* [Records supplied]:

^^^^

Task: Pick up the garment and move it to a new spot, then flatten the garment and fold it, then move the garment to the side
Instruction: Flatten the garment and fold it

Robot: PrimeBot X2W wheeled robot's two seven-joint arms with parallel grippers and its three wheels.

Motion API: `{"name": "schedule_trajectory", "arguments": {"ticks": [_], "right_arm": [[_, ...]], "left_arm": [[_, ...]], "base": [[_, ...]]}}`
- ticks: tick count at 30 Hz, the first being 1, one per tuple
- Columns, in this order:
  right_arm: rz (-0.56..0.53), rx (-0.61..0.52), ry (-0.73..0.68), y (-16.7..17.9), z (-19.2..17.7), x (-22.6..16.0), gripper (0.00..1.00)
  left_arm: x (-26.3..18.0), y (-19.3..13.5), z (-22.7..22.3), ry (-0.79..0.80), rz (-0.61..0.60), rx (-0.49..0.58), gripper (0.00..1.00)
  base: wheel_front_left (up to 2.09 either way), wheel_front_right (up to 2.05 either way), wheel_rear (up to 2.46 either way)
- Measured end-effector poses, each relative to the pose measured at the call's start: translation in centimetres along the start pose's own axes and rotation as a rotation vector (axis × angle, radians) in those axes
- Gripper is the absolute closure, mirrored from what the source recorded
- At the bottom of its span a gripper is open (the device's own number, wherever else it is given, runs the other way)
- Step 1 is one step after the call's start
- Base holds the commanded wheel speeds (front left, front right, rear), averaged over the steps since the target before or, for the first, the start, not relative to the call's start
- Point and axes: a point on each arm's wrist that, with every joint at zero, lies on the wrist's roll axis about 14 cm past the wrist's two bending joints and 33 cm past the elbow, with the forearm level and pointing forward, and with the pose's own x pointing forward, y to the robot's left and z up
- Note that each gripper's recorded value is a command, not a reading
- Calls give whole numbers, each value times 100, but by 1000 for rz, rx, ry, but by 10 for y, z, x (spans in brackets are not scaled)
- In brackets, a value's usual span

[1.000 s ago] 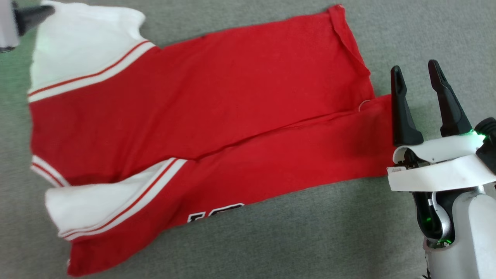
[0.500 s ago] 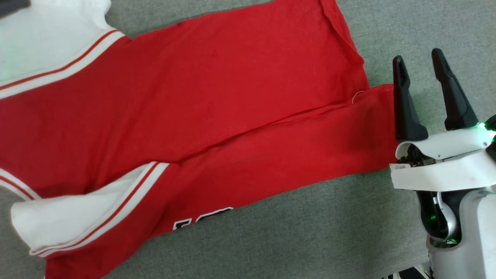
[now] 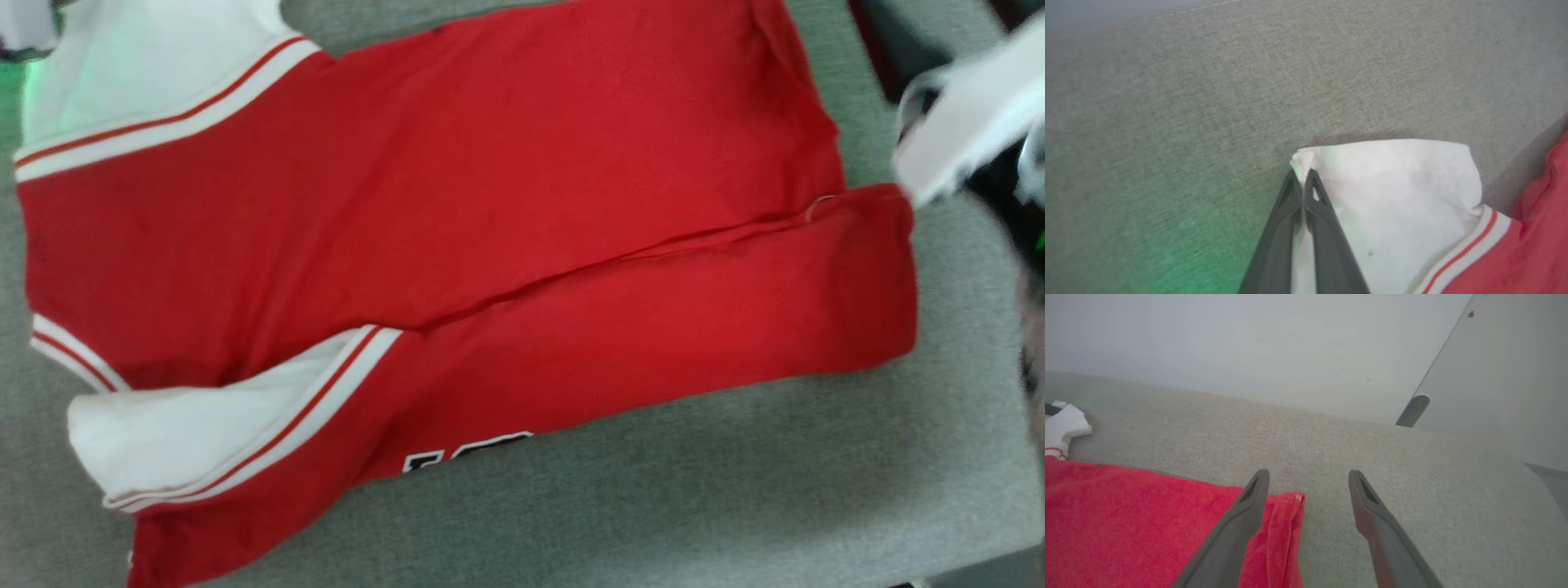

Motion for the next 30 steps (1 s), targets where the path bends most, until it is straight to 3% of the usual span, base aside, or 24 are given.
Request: {"name": "schedule_trajectory", "arguments": {"ticks": [2,7,13,15,16,17,19,30], "right_arm": [[15,-6,74,-2,3,16,0],[89,53,433,8,-44,36,0],[125,40,669,14,-76,44,0],[133,39,689,14,-77,47,0],[141,31,698,16,-78,49,17],[145,28,694,17,-79,50,54],[146,35,657,18,-76,57,100],[155,-31,519,22,-60,58,100]], "left_arm": [[0,-3,2,-19,-16,-6,100],[-1,-1,0,-24,-17,-4,100],[-1,2,-3,-29,-23,-9,100],[0,3,-4,-32,-27,-12,100],[-1,3,-5,-35,-29,-13,100],[-1,3,-5,-40,-31,-14,100],[-1,2,-5,-48,-37,-18,100],[-28,-21,3,-166,-73,20,100]], "base": [[0,0,0],[0,0,0],[0,0,0],[0,0,0],[0,0,0],[0,0,0],[0,0,0],[0,0,0]]}}
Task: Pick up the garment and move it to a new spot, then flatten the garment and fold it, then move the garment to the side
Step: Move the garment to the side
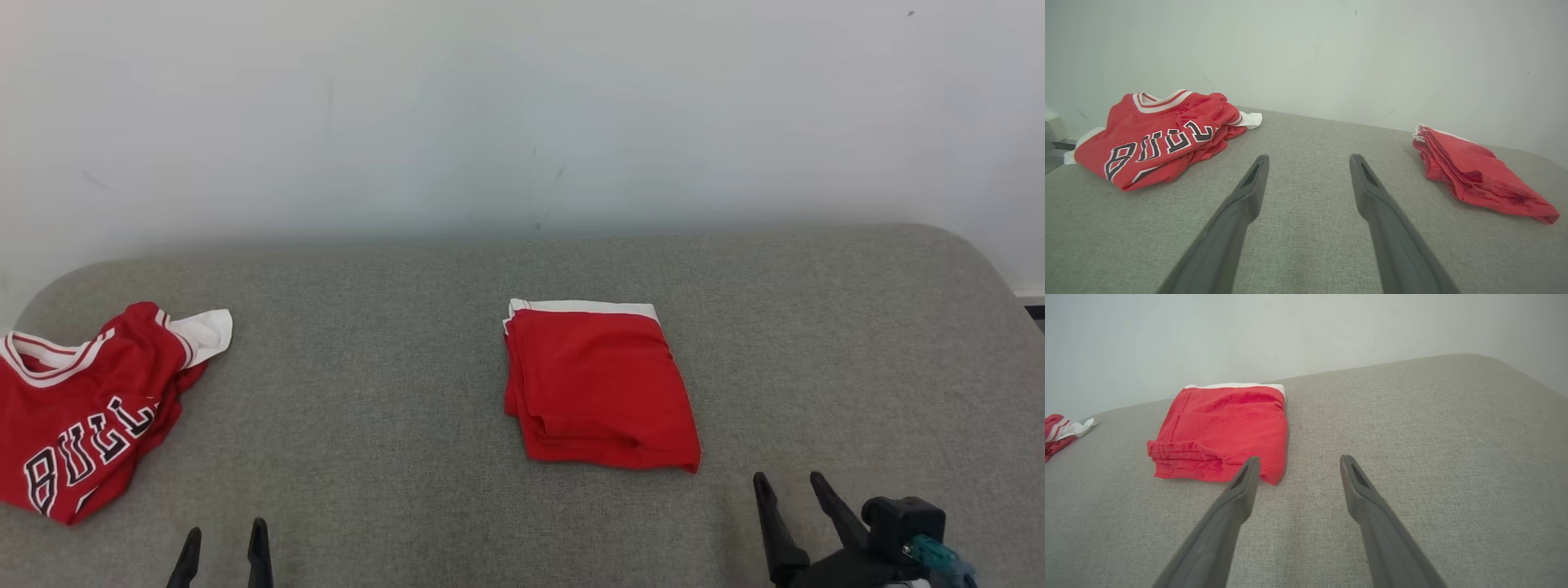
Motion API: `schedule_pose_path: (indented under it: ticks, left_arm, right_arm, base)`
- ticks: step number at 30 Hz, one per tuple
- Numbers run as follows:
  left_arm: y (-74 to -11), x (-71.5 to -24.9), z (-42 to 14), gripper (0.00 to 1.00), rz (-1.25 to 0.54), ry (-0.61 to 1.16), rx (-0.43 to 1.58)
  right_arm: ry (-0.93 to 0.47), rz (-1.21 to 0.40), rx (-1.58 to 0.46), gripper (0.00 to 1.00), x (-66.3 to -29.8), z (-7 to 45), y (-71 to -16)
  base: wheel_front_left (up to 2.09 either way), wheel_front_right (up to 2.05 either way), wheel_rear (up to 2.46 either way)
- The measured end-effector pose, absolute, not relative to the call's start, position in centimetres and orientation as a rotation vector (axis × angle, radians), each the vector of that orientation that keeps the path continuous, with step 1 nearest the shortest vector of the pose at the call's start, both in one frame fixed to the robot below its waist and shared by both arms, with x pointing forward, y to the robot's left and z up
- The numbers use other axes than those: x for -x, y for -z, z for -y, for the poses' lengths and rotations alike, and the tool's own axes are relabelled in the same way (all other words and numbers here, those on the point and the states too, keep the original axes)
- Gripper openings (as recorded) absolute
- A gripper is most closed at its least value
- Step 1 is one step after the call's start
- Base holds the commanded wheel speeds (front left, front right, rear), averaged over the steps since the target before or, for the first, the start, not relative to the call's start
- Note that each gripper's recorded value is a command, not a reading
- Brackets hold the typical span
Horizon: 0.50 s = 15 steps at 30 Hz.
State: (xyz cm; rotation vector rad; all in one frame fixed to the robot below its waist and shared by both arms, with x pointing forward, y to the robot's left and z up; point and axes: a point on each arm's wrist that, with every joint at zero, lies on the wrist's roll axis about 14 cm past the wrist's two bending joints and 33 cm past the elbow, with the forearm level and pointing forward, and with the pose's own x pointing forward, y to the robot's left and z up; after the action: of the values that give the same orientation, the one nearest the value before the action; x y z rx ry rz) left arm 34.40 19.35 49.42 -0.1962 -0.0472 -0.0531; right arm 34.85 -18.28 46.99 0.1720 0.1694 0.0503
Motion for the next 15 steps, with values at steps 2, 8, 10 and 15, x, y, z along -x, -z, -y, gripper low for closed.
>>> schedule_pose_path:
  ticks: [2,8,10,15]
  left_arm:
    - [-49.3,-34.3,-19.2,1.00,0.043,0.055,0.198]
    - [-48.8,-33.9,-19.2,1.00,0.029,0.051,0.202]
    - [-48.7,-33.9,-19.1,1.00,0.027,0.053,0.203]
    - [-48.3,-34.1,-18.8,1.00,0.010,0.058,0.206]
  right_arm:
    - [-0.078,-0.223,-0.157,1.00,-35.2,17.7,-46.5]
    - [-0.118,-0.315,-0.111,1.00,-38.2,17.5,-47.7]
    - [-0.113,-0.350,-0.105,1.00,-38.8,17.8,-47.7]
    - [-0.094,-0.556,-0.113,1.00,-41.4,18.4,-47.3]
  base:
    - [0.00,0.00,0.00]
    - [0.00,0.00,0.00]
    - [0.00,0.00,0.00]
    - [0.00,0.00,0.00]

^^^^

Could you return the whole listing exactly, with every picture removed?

* [Finished task]:
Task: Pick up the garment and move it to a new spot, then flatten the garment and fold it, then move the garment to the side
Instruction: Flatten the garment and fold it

Robot: PrimeBot X2W wheeled robot's two seven-joint arms with parallel grippers and its three wheels.

Motion API: `{"name": "schedule_trajectory", "arguments": {"ticks": [_], "right_arm": [[_, ...]], "left_arm": [[_, ...]], "base": [[_, ...]]}}`
- ticks: tick count at 30 Hz, the first being 1, one per tuple
- Columns, in this order:
  right_arm: rz (-0.56..0.53), rx (-0.61..0.52), ry (-0.73..0.68), y (-16.7..17.9), z (-19.2..17.7), x (-22.6..16.0), gripper (0.00..1.00)
  left_arm: x (-26.3..18.0), y (-19.3..13.5), z (-22.7..22.3), ry (-0.79..0.80), rz (-0.61..0.60), rx (-0.49..0.58), gripper (0.00..1.00)
  base: wheel_front_left (up to 2.09 either way), wheel_front_right (up to 2.05 either way), wheel_rear (up to 2.46 either way)
- Measured end-effector poses, each relative to the pose measured at the call's start: translation in centimetres along the start pose's own axes and rotation as a rotation vector (axis × angle, radians) in those axes
- Gripper is the absolute closure, mirrored from what the source recorded
- At the bottom of its span a gripper is open (the device's own number, wherever else it is given, runs the other way)
- Step 1 is one step after the call's start
- Base holds the commanded wheel speeds (front left, front right, rear), averaged over the steps since the target before or, for the first, the start, not relative to the call's start
- Point and axes: a point on each arm's wrist that, with every joint at zero, lies on the wrist's roll axis about 14 cm past the wrist's two bending joints and 33 cm past the elbow, with the forearm level and pointing forward, and with the pose's own x pointing forward, y to the robot's left and z up
- Note that each gripper's recorded value is a command, not a reading
- Calls give whole numbers, each value times 100, but by 1000 for rz, rx, ry, but by 10 for y, z, x (spans in brackets are not scaled)
- In brackets, a value's usual span

[1.000 s ago] 
[0.500 s ago] 
[now] 

Motion for the next 30 steps (1 s), targets where the path bends most, until it is straight to 3% of the usual span, base aside, or 24 are given.
Request: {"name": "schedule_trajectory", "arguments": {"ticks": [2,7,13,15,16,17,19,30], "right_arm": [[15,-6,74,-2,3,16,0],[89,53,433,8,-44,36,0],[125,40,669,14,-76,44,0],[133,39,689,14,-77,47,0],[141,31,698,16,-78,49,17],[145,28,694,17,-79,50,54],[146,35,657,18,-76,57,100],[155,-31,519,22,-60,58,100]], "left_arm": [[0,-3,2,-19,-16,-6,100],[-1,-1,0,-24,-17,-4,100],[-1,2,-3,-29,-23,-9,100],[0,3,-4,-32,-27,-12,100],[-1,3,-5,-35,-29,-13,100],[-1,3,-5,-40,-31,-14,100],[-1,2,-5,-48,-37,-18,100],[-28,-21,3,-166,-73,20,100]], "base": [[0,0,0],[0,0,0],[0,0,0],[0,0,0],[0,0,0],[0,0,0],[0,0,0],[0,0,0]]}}
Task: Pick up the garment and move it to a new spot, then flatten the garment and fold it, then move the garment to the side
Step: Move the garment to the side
Motion API: `schedule_pose_path: (indented under it: ticks, left_arm, right_arm, base)`
- ticks: step number at 30 Hz, one per tuple
- Numbers run as follows:
  left_arm: y (-74 to -11), x (-71.5 to -24.9), z (-42 to 14), gripper (0.00 to 1.00), rz (-1.25 to 0.54), ry (-0.61 to 1.16), rx (-0.43 to 1.58)
  right_arm: ry (-0.93 to 0.47), rz (-1.21 to 0.40), rx (-1.58 to 0.46), gripper (0.00 to 1.00), x (-66.3 to -29.8), z (-7 to 45), y (-71 to -16)
  base: wheel_front_left (up to 2.09 either way), wheel_front_right (up to 2.05 either way), wheel_rear (up to 2.46 either way)
- The measured end-effector pose, absolute, not relative to the call's start, position in centimetres and orientation as a rotation vector (axis × angle, radians), each the vector of that orientation that keeps the path continuous, with step 1 nearest the shortest vector of the pose at the call's start, both in one frame fixed to the robot below its waist and shared by both arms, with x pointing forward, y to the robot's left and z up
- The numbers use other axes than those: x for -x, y for -z, z for -y, for the poses' lengths and rotations alike, and the tool's own axes are relabelled in the same way (all other words and numbers here, those on the point and the states too, keep the original axes)
- Gripper openings (as recorded) absolute
- A gripper is most closed at its least value
- Step 1 is one step after the call's start
- Base holds the commanded wheel speeds (front left, front right, rear), averaged over the steps since the target before or, for the first, the start, not relative to the call's start
- Note that each gripper's recorded value is a command, not a reading
- Brackets hold the typical span
Horizon: 0.50 s = 15 steps at 30 Hz.
State: (xyz cm; rotation vector rad; all in one frame fixed to the robot below its waist and shared by both arms, with x pointing forward, y to the robot's left and z up; point and axes: a point on each arm's wrist that, with every joint at zero, lies on the wrist's roll axis about 14 cm past the wrist's two bending joints and 33 cm past the elbow, with the forearm level and pointing forward, and with the pose's own x pointing forward, y to the robot's left and z up; after the action: of the values that give the same orientation, the one nearest the value before the action; x y z rx ry rz) left arm 34.40 19.35 49.42 -0.1962 -0.0472 -0.0531; right arm 34.85 -18.28 46.99 0.1720 0.1694 0.0503
Motion for the next 15 steps, with values at steps 2, 8, 10 and 15, x, y, z along -x, -z, -y, gripper low for closed.
>>> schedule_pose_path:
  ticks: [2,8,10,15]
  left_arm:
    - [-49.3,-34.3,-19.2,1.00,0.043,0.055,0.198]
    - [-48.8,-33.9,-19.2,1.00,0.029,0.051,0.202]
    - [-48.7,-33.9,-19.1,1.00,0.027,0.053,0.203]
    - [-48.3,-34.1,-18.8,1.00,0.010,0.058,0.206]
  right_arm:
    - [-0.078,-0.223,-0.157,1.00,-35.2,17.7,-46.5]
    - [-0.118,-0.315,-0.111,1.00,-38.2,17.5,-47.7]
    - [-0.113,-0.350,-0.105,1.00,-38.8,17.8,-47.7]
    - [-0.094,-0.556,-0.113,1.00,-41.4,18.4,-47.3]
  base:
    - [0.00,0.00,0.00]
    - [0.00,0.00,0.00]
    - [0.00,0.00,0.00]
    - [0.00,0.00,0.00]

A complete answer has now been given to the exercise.